CON LA SCUSA DELL’AUMENTO DELL’IVA, SI VENDICA PER I SUOI
GUAI GIUDIZIARI. MA CROLLANO I SUOI TITOLI A PIAZZA AFFARI, MENTRE SALE ANCHE
LO SPREAD CHE SFIORA I 300 PUNTI
“La sentenza non avrà ripercussioni politiche”, aveva detto
Silvio Berlusconi all’indomani della condanna a quattro anni per evasione
fiscale. Ma ormai si sa, le sue parole sono equiparabili alle promesse di
fedeltà di un marinaio a una bella fanciulla. E così sabato ha ordinato ai suoi
Ministri di dimettersi, e in generale, alla sua parte politica di non sostenere
più il Governo Letta. Una mazzata per una situazione economica già
delicatissima, all’indomani della votazione della Legge di stabilità, di altre
riforme che finalmente sembravano essersi messe in moto, e di altre norme
riguardanti il sociale: su tutte il femminicidio. Ora si rischiano mesi di
stasi, con lo Spread che riprende a salire, ormai in direzione quota 300.

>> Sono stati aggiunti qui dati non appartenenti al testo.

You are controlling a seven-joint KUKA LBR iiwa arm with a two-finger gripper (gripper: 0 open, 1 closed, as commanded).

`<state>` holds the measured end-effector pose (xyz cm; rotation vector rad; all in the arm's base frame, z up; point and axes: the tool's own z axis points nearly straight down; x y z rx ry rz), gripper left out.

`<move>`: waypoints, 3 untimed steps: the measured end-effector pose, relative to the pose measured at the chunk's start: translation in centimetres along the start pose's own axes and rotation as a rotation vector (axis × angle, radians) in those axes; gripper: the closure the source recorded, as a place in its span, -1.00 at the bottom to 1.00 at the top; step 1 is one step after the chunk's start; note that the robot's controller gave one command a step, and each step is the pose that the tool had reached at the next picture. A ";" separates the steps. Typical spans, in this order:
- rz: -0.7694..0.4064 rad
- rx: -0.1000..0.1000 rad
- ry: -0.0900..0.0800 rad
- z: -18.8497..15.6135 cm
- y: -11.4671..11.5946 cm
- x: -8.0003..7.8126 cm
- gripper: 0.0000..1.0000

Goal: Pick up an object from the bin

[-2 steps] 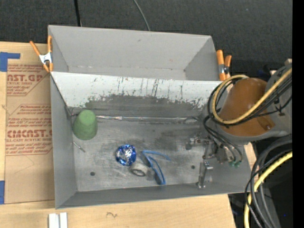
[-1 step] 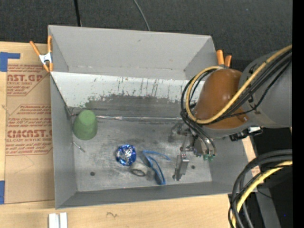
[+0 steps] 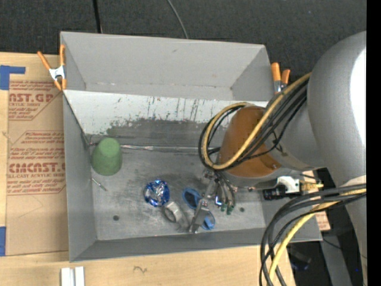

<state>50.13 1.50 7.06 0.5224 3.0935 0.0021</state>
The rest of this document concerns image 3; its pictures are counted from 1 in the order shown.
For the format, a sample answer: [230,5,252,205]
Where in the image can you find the grey ring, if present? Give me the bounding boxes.
[162,201,189,225]

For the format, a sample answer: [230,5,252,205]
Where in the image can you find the black cylinder on white bracket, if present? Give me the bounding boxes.
[262,176,301,201]

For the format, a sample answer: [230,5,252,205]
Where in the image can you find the green cup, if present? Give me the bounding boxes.
[90,137,123,177]

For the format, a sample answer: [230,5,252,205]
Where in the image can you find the blue clear glass thing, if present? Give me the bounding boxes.
[143,179,171,207]

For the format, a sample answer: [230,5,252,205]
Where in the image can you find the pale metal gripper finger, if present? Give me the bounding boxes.
[193,200,210,234]
[188,200,205,234]

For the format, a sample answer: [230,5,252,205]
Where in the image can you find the brown cardboard board red print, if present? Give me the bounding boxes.
[0,51,70,257]

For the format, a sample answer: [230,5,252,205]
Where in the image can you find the grey metal bin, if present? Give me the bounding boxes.
[59,30,324,263]

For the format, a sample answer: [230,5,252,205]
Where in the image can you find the blue sunglasses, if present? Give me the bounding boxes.
[182,188,216,231]

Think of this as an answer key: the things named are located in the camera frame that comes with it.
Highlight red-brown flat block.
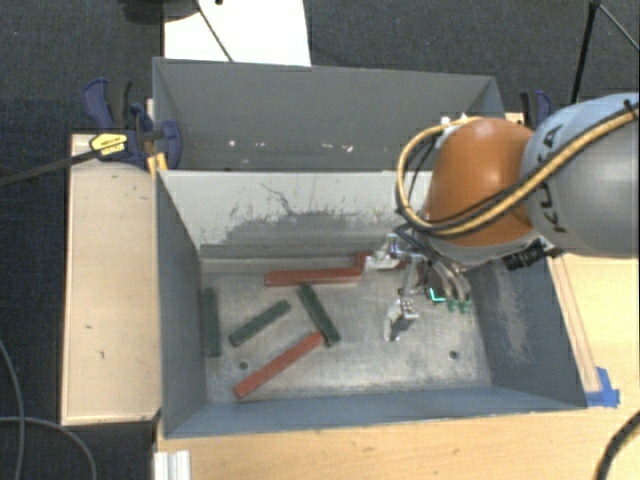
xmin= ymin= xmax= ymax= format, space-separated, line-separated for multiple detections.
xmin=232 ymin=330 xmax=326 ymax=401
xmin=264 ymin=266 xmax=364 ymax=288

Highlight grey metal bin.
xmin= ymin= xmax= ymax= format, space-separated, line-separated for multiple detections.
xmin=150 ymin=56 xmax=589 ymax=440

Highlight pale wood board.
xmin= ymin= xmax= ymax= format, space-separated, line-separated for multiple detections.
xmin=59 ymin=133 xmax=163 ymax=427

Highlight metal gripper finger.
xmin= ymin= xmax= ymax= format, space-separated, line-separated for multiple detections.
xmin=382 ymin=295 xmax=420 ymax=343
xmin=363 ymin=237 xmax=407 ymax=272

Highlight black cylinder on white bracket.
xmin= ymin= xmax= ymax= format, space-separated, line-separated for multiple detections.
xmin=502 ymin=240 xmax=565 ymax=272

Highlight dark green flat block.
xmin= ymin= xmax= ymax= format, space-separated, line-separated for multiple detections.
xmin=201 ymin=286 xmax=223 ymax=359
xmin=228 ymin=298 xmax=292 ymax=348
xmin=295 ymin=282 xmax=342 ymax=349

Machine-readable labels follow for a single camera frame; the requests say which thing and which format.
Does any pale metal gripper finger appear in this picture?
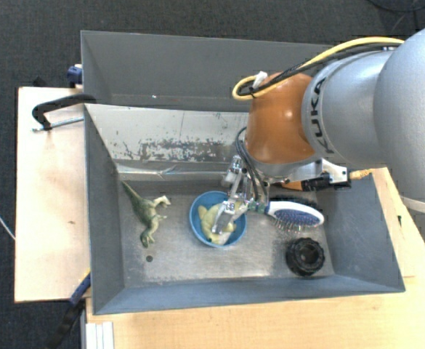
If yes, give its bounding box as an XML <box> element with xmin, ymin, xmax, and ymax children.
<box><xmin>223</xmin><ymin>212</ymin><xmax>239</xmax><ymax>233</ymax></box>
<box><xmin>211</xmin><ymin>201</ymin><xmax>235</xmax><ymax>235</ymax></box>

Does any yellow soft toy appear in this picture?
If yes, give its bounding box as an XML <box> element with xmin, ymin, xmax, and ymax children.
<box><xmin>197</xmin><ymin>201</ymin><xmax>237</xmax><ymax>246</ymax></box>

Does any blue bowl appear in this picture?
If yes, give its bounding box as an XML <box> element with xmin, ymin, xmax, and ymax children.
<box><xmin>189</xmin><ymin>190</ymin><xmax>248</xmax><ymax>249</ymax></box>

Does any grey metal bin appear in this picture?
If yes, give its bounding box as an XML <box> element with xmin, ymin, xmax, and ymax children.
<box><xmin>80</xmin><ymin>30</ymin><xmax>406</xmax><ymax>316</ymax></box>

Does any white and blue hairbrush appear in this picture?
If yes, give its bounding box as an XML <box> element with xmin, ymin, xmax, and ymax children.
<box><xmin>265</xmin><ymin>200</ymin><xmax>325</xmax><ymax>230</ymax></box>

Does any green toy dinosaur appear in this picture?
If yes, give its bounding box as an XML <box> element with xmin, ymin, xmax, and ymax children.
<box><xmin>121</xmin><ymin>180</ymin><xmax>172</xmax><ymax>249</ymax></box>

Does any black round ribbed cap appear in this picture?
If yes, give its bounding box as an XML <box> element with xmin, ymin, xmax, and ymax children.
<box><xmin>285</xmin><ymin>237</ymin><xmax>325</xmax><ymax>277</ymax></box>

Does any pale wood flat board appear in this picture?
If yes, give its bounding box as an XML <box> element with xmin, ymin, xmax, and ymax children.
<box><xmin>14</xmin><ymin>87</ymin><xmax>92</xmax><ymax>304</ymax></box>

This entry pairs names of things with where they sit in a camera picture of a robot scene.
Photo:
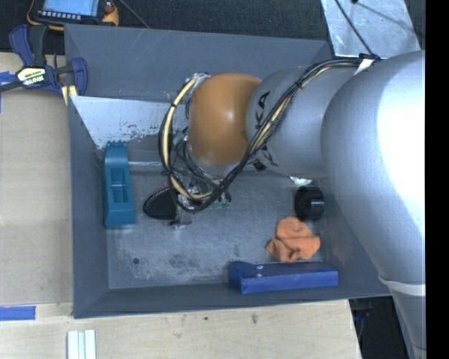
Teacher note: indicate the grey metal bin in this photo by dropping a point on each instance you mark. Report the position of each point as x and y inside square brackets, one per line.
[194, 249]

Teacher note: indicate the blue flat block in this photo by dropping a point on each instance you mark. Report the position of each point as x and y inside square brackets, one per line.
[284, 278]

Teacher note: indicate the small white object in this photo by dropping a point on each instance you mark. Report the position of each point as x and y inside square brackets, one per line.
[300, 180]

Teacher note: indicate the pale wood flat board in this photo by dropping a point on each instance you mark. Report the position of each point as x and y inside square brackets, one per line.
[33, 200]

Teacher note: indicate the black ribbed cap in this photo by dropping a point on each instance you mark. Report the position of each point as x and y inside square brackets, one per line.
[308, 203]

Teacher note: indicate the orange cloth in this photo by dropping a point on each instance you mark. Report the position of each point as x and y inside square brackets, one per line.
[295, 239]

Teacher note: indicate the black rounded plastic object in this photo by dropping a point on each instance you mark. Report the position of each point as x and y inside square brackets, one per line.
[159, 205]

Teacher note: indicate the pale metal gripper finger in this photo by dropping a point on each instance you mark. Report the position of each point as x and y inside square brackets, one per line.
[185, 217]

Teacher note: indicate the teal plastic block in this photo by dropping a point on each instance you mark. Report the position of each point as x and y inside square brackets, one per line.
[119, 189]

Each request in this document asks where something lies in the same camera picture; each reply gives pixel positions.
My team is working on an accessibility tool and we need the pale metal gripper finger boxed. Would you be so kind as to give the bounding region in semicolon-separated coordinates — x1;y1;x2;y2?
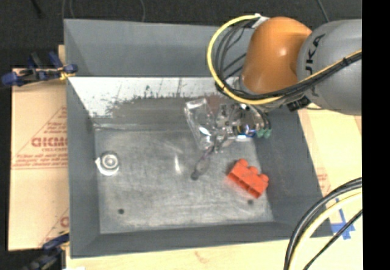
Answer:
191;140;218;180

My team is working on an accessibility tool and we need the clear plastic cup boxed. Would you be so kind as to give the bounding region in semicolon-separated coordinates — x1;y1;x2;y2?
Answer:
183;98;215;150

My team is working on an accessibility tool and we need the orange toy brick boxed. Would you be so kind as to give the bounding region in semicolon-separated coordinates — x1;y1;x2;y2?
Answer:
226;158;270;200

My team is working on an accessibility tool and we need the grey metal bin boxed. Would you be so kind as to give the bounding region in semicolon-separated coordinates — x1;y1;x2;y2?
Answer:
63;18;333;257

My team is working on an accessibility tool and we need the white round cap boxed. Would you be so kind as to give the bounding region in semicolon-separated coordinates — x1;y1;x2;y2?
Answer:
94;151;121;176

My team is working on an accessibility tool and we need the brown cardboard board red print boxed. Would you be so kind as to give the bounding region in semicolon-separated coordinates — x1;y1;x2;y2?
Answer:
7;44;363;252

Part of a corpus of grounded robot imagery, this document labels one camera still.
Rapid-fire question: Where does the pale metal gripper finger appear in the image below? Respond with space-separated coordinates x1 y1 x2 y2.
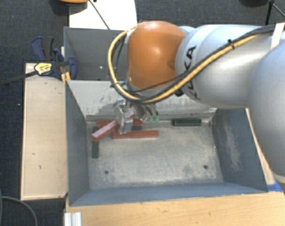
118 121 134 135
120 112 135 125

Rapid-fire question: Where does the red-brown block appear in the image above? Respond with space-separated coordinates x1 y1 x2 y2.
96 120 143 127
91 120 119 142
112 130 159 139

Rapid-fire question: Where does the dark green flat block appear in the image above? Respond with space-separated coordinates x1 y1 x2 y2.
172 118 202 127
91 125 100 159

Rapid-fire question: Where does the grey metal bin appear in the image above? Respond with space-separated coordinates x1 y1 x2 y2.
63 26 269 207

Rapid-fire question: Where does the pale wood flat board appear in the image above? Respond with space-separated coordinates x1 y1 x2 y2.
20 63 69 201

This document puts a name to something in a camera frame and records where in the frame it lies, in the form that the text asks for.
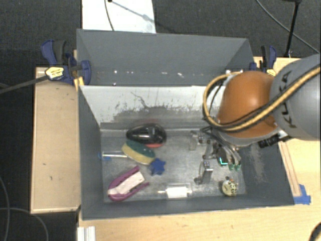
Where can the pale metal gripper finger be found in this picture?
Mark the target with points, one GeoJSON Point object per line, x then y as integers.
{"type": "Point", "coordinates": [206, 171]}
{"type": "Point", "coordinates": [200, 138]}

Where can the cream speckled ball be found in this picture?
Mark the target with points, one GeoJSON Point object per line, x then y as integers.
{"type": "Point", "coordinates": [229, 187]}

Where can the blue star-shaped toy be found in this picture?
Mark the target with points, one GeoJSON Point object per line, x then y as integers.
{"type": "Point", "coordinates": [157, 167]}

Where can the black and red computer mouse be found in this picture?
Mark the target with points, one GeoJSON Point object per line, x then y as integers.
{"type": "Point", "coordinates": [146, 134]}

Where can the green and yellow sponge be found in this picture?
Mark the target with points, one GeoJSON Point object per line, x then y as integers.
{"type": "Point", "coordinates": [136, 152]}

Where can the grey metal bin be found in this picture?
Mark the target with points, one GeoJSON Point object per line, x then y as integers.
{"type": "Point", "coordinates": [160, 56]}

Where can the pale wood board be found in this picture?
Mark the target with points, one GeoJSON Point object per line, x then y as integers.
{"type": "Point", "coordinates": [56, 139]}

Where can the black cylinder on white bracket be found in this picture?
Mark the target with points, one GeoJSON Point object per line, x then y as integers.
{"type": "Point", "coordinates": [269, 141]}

Questa volta però il Cavaliere è meno forte del solito, con una parte del Pdl
che non vuole seguirlo nel clamoroso ritorno a Forza Italia e con i suoi titoli
in Borsa che fanno registrare un calo.
LA SCUSA DI IVA E IMU - “La stabilità di governo è un bene se si nutre
di due cose: un governo capace di lavorare bene e una maggioranza unita sulle
cose da fare e fondata sul rispetto reciproco - spiega il Cavaliere -. Invece
nelle ultime settimane abbiamo avuto un governo capace solo di rinviare, di
proporre il blocco dell'Iva aumentando altre tasse, di tagliare l'Imu solo a
metà per ricattare il Pdl e costringerlo a stare al governo, un governo prono
rispetto ai diktat dei burocrati dell'Unione europea”.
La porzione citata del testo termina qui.